ASSIGNMENT
In the listing that follows, count every line holding the word "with" and give only the count.

Start of Block

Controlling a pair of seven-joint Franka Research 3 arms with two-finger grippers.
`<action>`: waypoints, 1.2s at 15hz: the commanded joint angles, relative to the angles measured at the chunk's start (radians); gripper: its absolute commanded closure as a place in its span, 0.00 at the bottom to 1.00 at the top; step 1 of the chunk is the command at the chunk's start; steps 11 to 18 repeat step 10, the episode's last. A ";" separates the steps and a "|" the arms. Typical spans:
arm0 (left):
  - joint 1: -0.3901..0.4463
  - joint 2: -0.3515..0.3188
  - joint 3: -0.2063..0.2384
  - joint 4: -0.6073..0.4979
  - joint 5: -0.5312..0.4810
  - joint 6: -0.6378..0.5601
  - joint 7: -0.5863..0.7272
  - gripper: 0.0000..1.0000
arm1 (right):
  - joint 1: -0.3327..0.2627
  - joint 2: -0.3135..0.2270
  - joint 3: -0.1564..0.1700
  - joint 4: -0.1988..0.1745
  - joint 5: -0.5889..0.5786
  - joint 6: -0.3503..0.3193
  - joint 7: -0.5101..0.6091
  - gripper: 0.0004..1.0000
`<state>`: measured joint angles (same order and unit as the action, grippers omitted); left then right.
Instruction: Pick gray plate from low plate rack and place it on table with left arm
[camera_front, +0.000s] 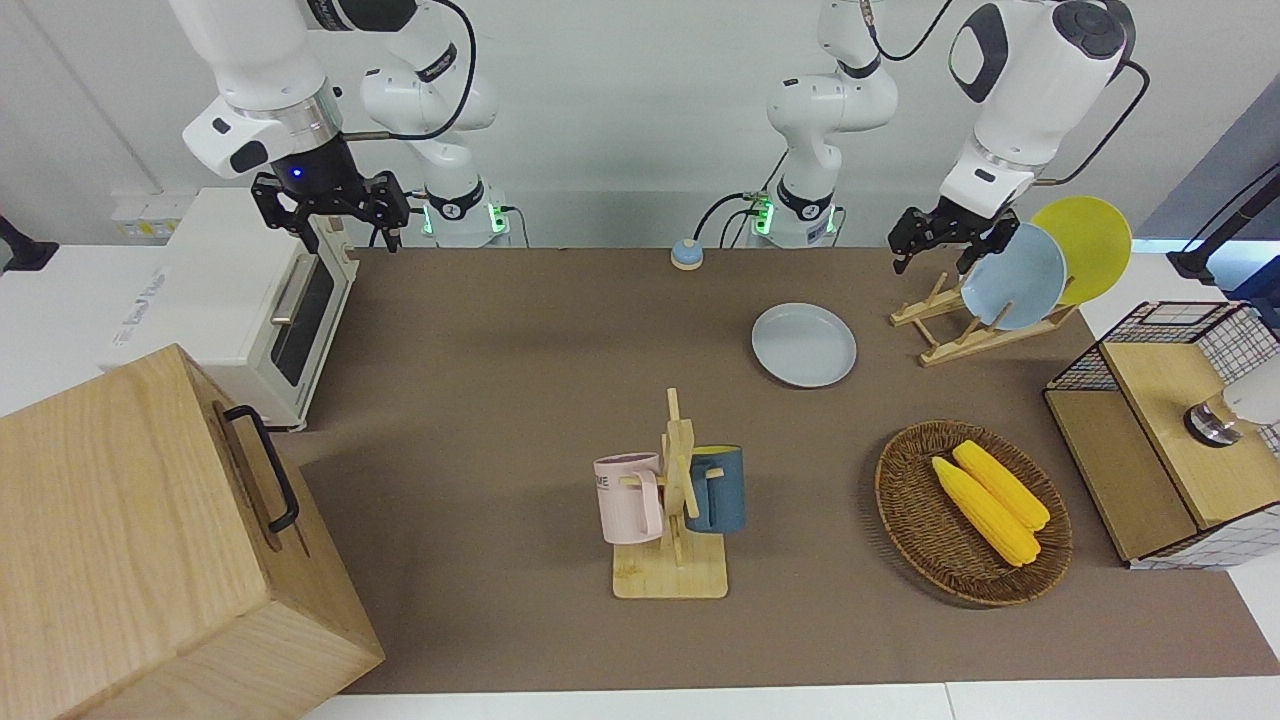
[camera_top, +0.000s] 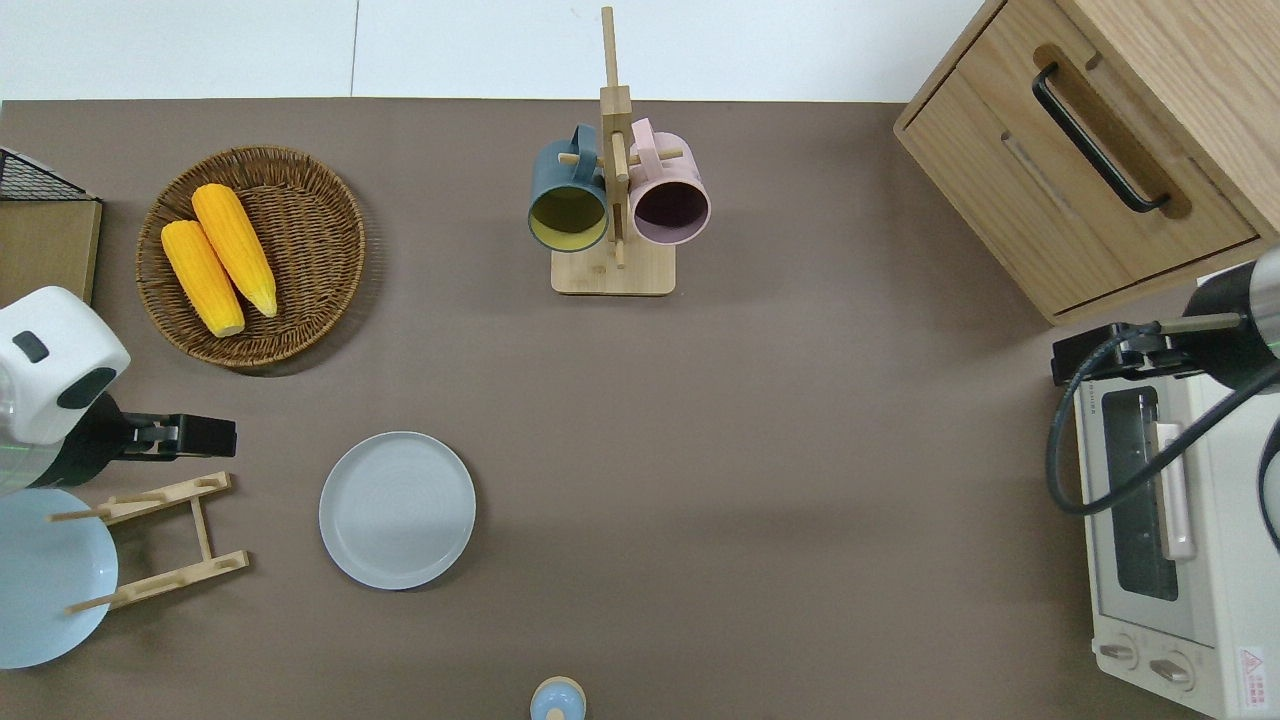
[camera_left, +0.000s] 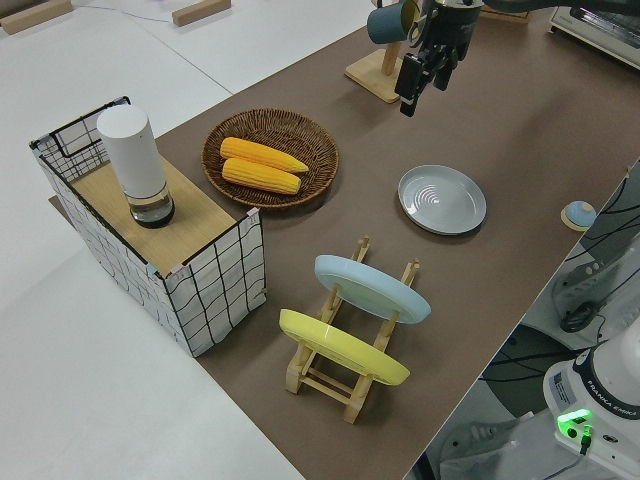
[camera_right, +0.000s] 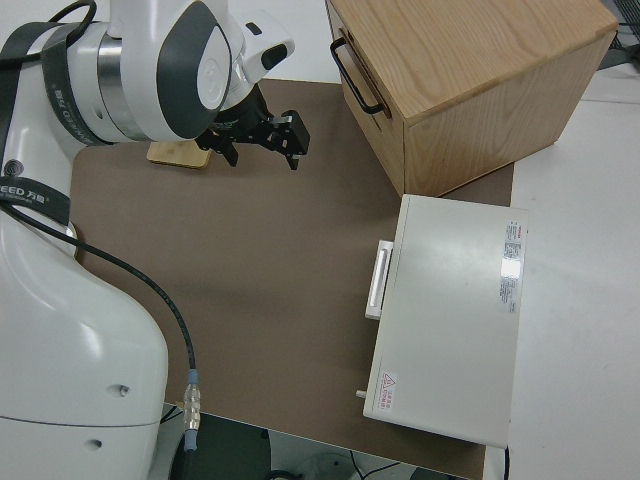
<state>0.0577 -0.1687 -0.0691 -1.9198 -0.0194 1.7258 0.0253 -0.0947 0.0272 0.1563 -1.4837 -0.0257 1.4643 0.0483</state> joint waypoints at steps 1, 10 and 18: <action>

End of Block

EXPECTED ANSWER
2